These are not ranked. Just a simple list of what I've played among expansions released in 2010.

  1. Dominion: Prosperity - Played on the computer. I like this expansion which expands the strategic possibilities.
  2. Dominion: Alchemy - Also played on the computer. This is just OK. Going for cards requiring potions feels like a "Do or Do Not" thing (Yoda), so going down that path feels like taking a different route, as opposed to the base strategies being expanded.
  3. Race for the Galaxy: The Brink of War - I'm a big fan of Race for the Galaxy. I enjoy the additional scope, but the deck is getting rather unwieldy.
  4. Power Grid: Russia & Japan - More variety for Power Grid.
  5. Agricola: Gamers' Deck - I like that the cards are not crazy and are not just a novelty. They feel like they are well thought out and well balanced. Subtle.
  6. Hansa Teutonica: East Expansion - I think I have only played it once, Allen's copy. I don't feel I have played the base game enough, so I have not decided to buy the expansion. I find that I feel this way about many expansions.
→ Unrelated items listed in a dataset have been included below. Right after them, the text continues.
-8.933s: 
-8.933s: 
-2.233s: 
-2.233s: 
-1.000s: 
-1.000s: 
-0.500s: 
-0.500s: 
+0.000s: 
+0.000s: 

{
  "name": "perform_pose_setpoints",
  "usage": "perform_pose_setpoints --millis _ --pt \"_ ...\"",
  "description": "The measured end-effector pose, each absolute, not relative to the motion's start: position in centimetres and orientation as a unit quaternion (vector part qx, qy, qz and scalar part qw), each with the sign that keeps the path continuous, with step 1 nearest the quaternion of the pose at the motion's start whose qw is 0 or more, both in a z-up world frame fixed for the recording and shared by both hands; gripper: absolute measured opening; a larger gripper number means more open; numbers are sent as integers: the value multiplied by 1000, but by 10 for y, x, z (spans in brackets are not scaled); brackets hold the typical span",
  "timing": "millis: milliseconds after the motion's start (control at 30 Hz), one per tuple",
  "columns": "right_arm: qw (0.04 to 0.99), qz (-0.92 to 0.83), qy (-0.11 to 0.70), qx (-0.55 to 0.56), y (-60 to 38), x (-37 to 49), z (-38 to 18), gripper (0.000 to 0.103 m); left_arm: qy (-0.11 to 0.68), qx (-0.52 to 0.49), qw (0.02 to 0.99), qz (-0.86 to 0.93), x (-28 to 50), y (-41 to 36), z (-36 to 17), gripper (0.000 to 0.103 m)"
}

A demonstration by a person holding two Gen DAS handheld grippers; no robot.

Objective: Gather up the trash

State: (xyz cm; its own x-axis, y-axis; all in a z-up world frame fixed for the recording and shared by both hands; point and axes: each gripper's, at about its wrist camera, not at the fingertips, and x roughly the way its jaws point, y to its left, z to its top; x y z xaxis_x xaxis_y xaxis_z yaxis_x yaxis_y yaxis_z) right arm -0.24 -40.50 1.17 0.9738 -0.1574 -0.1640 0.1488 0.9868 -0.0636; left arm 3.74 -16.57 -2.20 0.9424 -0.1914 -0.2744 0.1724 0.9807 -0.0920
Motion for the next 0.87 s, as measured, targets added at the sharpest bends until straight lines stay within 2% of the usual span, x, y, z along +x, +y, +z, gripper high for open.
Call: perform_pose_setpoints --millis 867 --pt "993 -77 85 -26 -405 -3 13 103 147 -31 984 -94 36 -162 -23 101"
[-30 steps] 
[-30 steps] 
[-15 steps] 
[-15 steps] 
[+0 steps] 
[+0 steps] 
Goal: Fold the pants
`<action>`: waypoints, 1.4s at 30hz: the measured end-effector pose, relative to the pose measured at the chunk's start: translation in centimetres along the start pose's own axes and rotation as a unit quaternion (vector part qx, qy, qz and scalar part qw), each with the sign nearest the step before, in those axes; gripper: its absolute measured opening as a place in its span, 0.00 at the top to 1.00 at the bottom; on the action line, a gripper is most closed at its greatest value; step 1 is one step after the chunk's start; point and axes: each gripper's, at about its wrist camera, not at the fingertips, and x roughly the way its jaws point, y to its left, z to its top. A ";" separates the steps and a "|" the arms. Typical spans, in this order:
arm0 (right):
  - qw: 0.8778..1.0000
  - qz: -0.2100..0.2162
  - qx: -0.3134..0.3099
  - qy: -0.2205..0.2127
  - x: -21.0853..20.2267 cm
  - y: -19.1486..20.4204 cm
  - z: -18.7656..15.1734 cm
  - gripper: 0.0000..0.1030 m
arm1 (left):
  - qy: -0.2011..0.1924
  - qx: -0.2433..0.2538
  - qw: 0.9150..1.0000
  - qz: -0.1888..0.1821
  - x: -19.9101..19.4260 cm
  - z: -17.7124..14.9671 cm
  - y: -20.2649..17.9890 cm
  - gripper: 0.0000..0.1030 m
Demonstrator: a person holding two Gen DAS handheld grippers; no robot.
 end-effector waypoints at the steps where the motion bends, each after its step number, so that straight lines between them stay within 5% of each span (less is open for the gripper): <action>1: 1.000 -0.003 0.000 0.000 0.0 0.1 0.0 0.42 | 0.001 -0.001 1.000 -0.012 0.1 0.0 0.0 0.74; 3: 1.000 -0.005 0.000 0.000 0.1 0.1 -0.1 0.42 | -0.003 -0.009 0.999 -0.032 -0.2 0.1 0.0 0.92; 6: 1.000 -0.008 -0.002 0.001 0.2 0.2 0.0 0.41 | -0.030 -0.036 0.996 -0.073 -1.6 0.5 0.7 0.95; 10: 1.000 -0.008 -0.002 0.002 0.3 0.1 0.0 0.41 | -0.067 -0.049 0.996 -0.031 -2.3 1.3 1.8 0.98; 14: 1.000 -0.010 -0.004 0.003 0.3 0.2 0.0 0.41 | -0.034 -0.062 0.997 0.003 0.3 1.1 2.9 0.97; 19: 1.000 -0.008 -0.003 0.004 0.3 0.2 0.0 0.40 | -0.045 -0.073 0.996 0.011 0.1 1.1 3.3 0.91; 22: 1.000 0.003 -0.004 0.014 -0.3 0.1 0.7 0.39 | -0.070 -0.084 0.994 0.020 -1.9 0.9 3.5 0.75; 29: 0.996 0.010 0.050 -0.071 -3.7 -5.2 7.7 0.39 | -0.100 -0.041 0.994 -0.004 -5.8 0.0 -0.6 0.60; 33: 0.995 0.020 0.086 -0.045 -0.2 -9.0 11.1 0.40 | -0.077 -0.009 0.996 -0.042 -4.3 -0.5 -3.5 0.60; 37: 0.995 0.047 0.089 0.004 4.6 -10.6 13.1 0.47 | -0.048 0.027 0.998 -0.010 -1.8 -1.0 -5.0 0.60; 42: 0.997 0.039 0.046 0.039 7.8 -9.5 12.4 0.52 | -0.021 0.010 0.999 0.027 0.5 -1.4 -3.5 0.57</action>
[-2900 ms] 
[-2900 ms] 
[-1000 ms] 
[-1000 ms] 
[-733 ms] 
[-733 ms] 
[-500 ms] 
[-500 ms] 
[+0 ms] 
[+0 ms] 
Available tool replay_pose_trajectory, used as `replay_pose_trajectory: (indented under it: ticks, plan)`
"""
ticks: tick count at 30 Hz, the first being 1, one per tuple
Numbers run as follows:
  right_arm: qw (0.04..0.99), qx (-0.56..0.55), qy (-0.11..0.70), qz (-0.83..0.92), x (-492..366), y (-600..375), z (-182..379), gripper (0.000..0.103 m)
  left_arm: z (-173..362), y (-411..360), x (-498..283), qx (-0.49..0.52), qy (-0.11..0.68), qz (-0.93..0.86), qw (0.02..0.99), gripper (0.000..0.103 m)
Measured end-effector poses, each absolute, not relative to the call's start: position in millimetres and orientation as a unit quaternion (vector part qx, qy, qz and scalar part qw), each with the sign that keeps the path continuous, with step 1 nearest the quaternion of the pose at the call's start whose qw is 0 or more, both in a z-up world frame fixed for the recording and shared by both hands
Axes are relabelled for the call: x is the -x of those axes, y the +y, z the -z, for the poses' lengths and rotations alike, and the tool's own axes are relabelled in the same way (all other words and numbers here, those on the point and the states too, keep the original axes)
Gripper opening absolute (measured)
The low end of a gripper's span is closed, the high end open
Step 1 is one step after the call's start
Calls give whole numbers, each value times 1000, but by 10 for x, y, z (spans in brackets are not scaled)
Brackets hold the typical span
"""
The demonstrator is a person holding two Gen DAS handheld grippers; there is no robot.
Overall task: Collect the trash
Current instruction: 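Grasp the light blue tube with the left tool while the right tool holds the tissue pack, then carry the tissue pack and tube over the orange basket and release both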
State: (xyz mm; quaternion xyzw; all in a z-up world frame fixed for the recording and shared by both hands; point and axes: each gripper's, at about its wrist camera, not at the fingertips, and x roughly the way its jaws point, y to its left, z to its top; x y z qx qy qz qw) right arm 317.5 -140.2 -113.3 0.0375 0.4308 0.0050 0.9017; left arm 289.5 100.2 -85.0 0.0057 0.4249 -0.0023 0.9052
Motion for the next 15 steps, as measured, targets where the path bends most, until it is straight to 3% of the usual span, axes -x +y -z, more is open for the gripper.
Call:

I have not played the base game enough, so even if I like the base game a lot, I feel no urgency to buy the expansion. E.g. Innovation and Echoes of the Past, 51st State and The New Era. Well, The New Era is technically a standalone game, a kind of 51st State v2.0, but I'm enjoying v1.0 well enough and don't love it that much to want to spend money to replace it with v2.0.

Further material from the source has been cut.